→ Problem statement:
Report every line of the data where the string "remote" appears.
Content starts
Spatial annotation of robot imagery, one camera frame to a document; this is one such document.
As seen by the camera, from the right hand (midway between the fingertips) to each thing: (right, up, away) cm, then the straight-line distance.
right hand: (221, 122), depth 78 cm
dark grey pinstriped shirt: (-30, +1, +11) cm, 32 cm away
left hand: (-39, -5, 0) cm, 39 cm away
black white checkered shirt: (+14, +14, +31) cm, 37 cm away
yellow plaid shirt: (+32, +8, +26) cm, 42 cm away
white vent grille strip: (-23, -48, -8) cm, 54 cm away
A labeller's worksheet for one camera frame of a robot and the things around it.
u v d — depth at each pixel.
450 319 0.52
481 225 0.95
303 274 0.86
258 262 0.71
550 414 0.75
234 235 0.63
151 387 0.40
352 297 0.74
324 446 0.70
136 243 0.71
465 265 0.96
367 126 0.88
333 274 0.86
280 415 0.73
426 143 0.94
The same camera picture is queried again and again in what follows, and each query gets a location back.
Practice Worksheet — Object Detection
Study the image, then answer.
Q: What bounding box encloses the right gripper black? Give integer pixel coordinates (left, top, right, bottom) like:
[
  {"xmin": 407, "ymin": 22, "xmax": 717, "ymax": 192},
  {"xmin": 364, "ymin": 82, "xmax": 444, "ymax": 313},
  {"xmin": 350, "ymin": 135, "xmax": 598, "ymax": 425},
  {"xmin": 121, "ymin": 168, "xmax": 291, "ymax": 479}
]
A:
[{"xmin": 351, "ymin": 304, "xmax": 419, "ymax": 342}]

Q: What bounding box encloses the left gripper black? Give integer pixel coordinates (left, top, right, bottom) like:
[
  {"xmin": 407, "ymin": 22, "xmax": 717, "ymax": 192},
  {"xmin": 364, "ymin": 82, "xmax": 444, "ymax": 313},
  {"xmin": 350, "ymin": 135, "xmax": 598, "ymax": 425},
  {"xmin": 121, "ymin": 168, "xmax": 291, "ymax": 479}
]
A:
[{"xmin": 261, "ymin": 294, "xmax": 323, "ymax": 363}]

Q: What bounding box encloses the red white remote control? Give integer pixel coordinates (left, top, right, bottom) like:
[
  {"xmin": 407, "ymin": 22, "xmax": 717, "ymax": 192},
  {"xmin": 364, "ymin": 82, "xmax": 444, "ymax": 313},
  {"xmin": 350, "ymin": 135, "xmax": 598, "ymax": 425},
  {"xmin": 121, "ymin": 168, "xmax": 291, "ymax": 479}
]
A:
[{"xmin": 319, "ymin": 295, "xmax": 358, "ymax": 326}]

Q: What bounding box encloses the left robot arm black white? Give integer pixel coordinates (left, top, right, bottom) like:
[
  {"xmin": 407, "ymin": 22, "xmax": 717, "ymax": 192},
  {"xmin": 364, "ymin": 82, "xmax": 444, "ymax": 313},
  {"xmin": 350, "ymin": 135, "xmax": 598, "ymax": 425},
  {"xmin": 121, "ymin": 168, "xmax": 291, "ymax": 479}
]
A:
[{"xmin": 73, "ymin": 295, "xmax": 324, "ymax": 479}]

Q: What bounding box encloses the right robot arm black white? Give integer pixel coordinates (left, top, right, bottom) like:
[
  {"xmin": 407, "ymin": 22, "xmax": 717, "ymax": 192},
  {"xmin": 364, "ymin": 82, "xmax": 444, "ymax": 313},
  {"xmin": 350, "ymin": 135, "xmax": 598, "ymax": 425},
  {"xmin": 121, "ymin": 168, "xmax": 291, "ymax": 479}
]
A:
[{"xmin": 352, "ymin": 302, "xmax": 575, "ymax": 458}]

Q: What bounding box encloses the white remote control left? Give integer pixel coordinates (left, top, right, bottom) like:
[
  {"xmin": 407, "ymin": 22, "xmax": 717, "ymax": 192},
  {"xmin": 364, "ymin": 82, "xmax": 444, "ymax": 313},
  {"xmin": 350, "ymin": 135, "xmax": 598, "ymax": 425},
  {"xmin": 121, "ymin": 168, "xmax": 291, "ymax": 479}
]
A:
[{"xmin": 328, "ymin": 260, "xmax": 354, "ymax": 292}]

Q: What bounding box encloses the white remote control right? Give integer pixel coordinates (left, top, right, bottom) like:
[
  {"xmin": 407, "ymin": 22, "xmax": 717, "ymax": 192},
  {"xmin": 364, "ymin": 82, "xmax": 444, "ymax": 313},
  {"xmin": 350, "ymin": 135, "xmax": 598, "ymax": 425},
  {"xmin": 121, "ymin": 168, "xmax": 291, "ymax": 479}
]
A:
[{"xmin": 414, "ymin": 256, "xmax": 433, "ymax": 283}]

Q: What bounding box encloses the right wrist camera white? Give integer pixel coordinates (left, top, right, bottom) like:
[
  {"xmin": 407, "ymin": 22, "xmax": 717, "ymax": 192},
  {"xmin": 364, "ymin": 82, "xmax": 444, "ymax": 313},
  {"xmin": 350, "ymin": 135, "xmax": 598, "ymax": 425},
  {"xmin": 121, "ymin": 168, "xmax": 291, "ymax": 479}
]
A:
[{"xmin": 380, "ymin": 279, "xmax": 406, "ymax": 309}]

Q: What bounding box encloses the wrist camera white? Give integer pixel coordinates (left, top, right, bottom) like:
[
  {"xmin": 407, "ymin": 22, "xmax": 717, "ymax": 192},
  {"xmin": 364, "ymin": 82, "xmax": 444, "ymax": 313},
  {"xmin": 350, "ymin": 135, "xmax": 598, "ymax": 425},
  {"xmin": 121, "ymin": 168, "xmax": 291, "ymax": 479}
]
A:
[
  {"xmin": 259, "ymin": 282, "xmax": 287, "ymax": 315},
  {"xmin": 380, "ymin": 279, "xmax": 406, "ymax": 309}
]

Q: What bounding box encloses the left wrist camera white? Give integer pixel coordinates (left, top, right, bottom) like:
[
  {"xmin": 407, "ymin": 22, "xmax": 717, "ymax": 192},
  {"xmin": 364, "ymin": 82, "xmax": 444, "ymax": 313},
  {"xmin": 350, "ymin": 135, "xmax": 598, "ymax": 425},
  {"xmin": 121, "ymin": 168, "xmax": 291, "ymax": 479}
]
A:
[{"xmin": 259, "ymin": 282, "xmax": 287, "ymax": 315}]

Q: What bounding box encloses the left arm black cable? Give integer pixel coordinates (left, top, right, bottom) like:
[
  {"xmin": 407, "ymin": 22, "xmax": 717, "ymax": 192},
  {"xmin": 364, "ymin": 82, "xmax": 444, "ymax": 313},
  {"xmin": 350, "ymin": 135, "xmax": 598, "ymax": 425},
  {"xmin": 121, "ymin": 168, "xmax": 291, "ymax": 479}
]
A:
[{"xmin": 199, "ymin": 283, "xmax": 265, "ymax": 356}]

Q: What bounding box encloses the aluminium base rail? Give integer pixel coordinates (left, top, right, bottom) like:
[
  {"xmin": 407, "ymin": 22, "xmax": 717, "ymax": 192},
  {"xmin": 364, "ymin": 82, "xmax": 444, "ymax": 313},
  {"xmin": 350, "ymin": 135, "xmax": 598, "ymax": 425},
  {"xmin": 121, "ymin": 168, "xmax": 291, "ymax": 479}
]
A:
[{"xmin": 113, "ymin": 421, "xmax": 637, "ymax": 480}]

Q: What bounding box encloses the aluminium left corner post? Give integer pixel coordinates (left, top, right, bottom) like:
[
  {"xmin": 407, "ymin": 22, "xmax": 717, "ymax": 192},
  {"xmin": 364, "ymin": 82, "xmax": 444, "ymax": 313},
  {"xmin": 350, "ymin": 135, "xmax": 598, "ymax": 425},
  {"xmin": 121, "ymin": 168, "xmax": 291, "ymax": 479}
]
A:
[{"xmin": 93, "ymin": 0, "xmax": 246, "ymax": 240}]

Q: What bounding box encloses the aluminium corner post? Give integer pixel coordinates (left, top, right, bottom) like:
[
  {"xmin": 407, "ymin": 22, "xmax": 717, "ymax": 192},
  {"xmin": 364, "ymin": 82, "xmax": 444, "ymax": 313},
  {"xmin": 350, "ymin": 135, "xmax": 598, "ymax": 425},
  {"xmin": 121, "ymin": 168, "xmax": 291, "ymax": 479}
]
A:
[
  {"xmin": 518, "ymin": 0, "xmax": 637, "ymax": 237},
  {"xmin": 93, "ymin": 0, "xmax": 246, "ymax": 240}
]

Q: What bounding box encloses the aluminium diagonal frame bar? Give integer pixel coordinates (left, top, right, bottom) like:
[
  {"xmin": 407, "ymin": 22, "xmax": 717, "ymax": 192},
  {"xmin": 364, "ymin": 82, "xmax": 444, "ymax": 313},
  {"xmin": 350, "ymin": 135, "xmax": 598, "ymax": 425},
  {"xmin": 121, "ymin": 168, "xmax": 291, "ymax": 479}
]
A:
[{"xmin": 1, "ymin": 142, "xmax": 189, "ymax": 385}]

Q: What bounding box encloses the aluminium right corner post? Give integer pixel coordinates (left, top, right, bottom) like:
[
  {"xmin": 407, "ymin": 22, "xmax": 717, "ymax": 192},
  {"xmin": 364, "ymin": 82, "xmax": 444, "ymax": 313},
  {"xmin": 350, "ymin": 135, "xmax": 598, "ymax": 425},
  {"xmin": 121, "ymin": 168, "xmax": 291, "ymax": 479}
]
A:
Content ends
→ Your response:
Q: What bounding box encloses the red white remote control? Give integer pixel coordinates (left, top, right, bottom) like:
Q: What bounding box encloses the white remote control left? Give integer pixel coordinates (left, top, right, bottom) like:
Q: What bounding box encloses the white remote control right? Give integer pixel coordinates (left, top, right, bottom) like:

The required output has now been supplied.